Your assignment: If a line below contains "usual", count it; then state how many such lines there are, and nothing else.

═══

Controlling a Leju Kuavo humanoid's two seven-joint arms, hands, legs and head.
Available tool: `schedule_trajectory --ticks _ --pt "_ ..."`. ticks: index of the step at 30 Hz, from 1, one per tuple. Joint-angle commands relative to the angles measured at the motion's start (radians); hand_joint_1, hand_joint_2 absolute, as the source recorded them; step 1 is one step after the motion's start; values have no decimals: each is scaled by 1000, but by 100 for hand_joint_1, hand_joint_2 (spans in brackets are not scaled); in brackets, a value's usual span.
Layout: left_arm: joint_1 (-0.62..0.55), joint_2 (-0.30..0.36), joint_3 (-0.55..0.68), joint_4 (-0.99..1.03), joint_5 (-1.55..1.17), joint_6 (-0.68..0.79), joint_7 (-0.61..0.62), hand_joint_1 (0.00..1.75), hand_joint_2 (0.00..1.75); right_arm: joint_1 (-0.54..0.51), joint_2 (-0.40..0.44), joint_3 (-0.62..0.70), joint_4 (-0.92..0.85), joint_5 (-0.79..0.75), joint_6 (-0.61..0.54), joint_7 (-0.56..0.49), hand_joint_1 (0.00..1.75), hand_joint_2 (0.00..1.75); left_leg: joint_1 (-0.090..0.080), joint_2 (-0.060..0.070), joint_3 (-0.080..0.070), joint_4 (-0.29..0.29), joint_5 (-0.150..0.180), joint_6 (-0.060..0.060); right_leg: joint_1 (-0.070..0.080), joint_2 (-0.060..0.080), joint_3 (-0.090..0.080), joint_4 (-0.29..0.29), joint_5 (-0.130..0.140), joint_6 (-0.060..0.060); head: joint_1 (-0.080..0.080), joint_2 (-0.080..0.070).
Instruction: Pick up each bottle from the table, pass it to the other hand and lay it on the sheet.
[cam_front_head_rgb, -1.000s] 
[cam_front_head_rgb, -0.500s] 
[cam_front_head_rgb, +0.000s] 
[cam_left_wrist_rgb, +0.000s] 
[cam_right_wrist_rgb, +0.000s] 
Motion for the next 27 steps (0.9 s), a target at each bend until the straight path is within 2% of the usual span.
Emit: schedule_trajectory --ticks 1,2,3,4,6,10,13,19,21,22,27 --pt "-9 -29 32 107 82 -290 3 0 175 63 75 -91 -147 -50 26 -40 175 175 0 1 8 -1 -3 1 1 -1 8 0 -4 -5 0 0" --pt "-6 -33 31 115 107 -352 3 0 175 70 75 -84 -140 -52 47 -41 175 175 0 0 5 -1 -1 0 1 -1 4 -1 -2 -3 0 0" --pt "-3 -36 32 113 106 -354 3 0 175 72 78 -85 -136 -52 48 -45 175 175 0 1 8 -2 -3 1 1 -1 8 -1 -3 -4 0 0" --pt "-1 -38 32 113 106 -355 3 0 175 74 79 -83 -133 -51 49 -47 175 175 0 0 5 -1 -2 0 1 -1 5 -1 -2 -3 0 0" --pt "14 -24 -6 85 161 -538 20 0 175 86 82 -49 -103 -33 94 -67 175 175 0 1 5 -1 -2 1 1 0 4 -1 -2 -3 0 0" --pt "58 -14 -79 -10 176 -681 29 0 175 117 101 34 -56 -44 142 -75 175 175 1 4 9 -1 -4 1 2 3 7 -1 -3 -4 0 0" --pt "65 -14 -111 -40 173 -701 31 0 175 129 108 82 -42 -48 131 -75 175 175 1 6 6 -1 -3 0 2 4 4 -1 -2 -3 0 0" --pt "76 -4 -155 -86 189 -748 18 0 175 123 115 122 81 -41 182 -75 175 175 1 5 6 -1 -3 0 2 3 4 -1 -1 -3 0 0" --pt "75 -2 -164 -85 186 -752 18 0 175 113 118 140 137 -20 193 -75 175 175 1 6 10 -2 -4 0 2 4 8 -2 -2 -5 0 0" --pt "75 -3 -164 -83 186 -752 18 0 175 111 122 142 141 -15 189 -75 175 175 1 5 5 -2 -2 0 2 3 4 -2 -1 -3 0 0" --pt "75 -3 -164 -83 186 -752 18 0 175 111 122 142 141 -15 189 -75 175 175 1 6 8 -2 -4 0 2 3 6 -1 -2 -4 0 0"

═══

Solution: 2